Experimental Observations of DNA Vertex Pinning: Effect of Adsorbed Polymer Type and Electric Field Reversal.

Langmuir : the ACS journal of surfaces and colloids·2026
Same author

Reaction Kinetics of CRISPR <i>trans</i>-Cleavage Controlled Using Isotachophoresis.

Analytical chemistry·2025
Same author

Engineering guidelines for CRISPR diagnostics.

Chemical communications (Cambridge, England)·2025
Same author

Reactive mixing enables enzymatic depolymerization of recalcitrant or unsortable polyester wastes.

Proceedings of the National Academy of Sciences of the United States of America·2025
Same author

Degradation of Reporter Molecules Imposes a Fundamental Limit of Detection on CRISPR Diagnostics.

Analytical chemistry·2025
Same author

Optimised nanobody-based quenchbodies for enhanced protein detection.
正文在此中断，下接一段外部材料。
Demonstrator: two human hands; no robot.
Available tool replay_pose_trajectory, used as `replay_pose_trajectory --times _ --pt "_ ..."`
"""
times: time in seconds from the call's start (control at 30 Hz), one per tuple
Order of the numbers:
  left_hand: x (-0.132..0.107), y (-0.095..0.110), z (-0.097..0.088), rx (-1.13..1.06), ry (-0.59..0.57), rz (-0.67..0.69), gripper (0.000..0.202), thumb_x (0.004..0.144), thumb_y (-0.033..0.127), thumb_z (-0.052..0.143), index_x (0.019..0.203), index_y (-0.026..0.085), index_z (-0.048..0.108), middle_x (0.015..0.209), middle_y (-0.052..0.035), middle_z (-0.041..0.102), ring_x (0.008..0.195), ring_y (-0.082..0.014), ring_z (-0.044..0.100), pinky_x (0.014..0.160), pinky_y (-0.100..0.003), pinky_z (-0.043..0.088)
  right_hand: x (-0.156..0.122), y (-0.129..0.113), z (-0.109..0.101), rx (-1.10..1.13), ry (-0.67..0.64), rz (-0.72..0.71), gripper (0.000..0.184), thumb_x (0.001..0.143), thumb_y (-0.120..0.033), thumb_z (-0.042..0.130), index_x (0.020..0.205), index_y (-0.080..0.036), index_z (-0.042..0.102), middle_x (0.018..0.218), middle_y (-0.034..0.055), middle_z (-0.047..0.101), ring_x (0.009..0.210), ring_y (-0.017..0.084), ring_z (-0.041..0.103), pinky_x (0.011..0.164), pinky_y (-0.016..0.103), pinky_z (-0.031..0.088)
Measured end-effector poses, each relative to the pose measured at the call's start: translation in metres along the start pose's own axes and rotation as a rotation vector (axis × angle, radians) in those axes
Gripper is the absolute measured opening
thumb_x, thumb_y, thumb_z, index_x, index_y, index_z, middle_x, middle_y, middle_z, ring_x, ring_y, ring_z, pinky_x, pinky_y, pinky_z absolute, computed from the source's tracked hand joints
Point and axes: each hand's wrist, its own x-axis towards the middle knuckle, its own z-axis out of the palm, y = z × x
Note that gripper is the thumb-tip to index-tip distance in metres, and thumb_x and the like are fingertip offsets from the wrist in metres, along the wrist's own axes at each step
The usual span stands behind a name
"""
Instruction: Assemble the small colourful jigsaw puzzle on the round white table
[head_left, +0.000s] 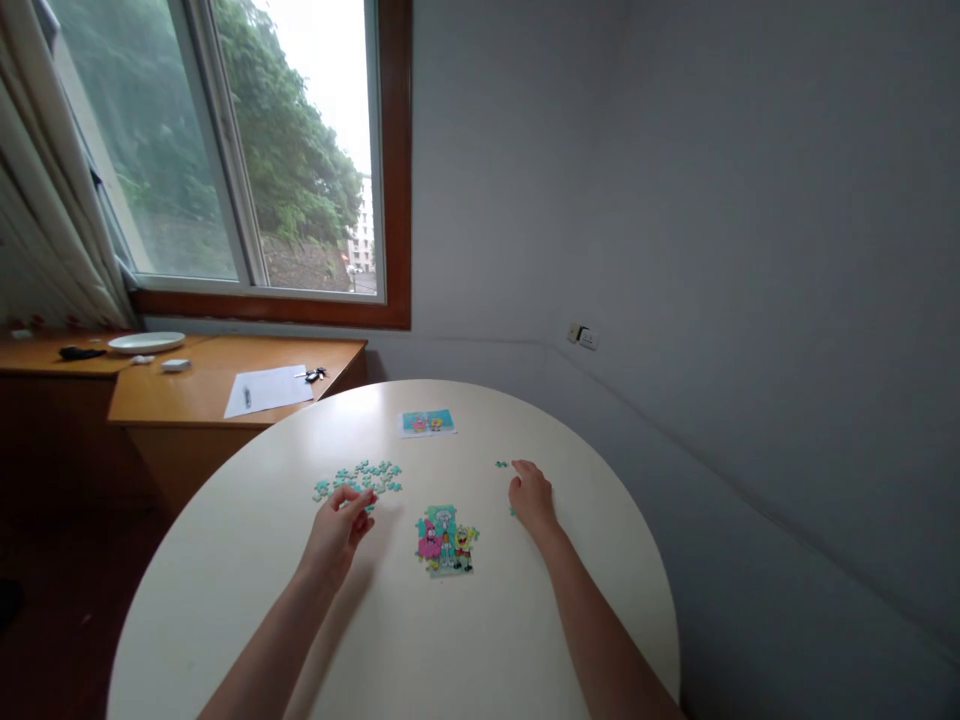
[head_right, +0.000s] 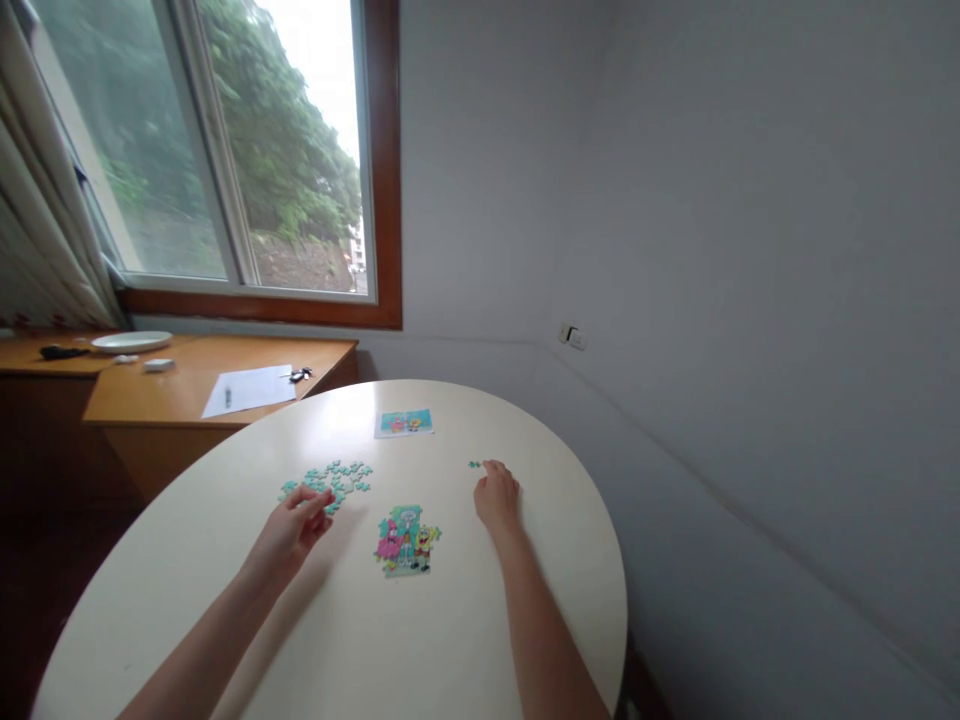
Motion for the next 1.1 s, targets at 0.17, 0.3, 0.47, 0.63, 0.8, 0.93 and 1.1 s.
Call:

Communications biology·2025
JoVE
x logofacebook logolinkedin logoyoutube logo
关于 JoVE
概览领导团队博客JoVE 帮助中心
作者
出版流程编辑委员会范围与政策同行评审常见问题投稿
图书馆员
用户评价订阅访问资源图书馆顾问委员会常见问题
研究
JoVE JournalMethods CollectionsJoVE Encyclopedia of Experiments存档
教育
JoVE CoreJoVE BusinessJoVE Science EducationJoVE Lab Manual教师资源中心教师网站
使用条款与条件
隐私政策
政策

相关实验视频

Updated: Jul 3, 2026

Microfluidic Chips Controlled with Elastomeric Microvalve Arrays
18:11

Microfluidic Chips Controlled with Elastomeric Microvalve Arrays

Published on: October 1, 2007

21.7K

微流体网络使用同位电泳.

Alexandre S Avaro1,2, Shahab Mirjalili1,3, Andrew D Griffiths2

  • 1Department of Mechanical Engineering, Stanford University, Stanford, CA 94305.
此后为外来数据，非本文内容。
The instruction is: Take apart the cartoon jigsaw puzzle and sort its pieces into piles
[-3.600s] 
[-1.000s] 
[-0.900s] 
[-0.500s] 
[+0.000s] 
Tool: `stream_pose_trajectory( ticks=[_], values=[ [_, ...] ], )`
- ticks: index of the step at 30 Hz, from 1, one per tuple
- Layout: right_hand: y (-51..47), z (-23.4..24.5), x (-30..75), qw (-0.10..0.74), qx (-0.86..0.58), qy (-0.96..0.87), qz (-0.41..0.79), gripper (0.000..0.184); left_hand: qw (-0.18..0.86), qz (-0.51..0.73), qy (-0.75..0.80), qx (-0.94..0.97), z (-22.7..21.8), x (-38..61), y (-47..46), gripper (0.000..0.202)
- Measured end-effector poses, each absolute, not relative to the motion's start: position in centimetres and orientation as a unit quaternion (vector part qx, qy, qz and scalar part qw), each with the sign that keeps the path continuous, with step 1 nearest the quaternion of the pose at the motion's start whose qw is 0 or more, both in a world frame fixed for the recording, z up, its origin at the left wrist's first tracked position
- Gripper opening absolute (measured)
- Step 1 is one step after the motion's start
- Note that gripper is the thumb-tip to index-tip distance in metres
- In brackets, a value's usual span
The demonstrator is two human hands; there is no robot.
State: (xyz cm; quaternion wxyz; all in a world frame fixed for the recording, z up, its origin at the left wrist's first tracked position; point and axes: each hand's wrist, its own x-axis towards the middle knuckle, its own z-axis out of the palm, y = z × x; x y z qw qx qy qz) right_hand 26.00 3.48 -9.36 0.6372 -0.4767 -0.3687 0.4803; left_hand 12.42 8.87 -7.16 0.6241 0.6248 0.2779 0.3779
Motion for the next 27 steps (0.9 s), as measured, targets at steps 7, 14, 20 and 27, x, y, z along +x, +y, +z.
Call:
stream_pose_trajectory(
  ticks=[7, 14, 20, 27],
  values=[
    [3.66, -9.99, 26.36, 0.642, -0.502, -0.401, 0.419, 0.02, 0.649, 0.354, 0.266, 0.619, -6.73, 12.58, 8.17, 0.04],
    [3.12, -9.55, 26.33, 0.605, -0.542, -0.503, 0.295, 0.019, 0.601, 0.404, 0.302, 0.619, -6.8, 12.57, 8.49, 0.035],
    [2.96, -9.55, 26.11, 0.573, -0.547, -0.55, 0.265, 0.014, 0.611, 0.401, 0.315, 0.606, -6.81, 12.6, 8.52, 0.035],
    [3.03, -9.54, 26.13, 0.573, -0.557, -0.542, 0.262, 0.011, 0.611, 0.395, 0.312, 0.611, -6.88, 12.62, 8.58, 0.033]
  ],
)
Proceedings of the National Academy of Sciences of the United States of America
|November 4, 2025
PubMed
概括
此摘要是机器生成的。

新的微流体网络使用同位电泳 (ITP) 进行自动化样品处理,无需移动部件. 这种电动力学过程使得复杂的流体控制可用于并行生化反应等应用.

关键词:
电光泳是一种电光泳.整合器件是指集成的设备.是一个 isotachophoresisis.微流体学 在微流体学方面网络 网络 网络 网络 网络 网络

更多相关视频

On-chip Isotachophoresis for Separation of Ions and Purification of Nucleic Acids
10:32

On-chip Isotachophoresis for Separation of Ions and Purification of Nucleic Acids

Published on: March 2, 2012

25.1K
Author Spotlight: Unveiling the Polyfunctionality and Heterogeneity in Immune Responses
09:43

Author Spotlight: Unveiling the Polyfunctionality and Heterogeneity in Immune Responses

Published on: March 8, 2024

2.4K

相关实验视频

Last Updated: Jul 3, 2026

Microfluidic Chips Controlled with Elastomeric Microvalve Arrays
18:11

Microfluidic Chips Controlled with Elastomeric Microvalve Arrays

Published on: October 1, 2007

21.7K
On-chip Isotachophoresis for Separation of Ions and Purification of Nucleic Acids
10:32

On-chip Isotachophoresis for Separation of Ions and Purification of Nucleic Acids

Published on: March 2, 2012

25.1K
Author Spotlight: Unveiling the Polyfunctionality and Heterogeneity in Immune Responses
09:43

Author Spotlight: Unveiling the Polyfunctionality and Heterogeneity in Immune Responses

Published on: March 8, 2024

2.4K

科学领域:

  • 微流体学 微流体学
  • 分析化学 分析化学
  • 生物技术是生物技术.

背景情况:

  • 微流体技术使先进的化学和生物分析成为可能.
  • 复杂的流体架构对于增强功能和并行化至关重要.
  • 现有系统通常需要移动部件来进行复杂的流体控制.

研究的目的:

  • 引入一种基于同位电泳 (ITP) 的微流体网络的新型类.
  • 开发一个理论框架来描述动态ITP网络.
  • 展示ITP网络在自动化样本处理和分析方面的能力.

主要方法:

  • 开发了一个理论框架,将1D ITP描述与2D过渡图相结合.
  • 创建了分支ITP电路的数值模拟.
  • 实验性构建和控制ITP网络以研究样本动态.

主要成果:

  • 经过证明的ITP网络可以自动分割和合并样本区域.
  • 验证了一个准确捕捉实验观察样本动态的模型.
  • 展示了一个ITP网络,控制并行CRISPR-Cas酶反应.

结论:

  • 基于ITP的微流体网络为自动化分析提供了一个强大的,可重新配置的平台.
  • 这些系统提供复杂的样本操纵与最小的外部控制.
  • 描述的框架支持多样化,高度复杂的微流体拓,用于lab-on-a-chip集成.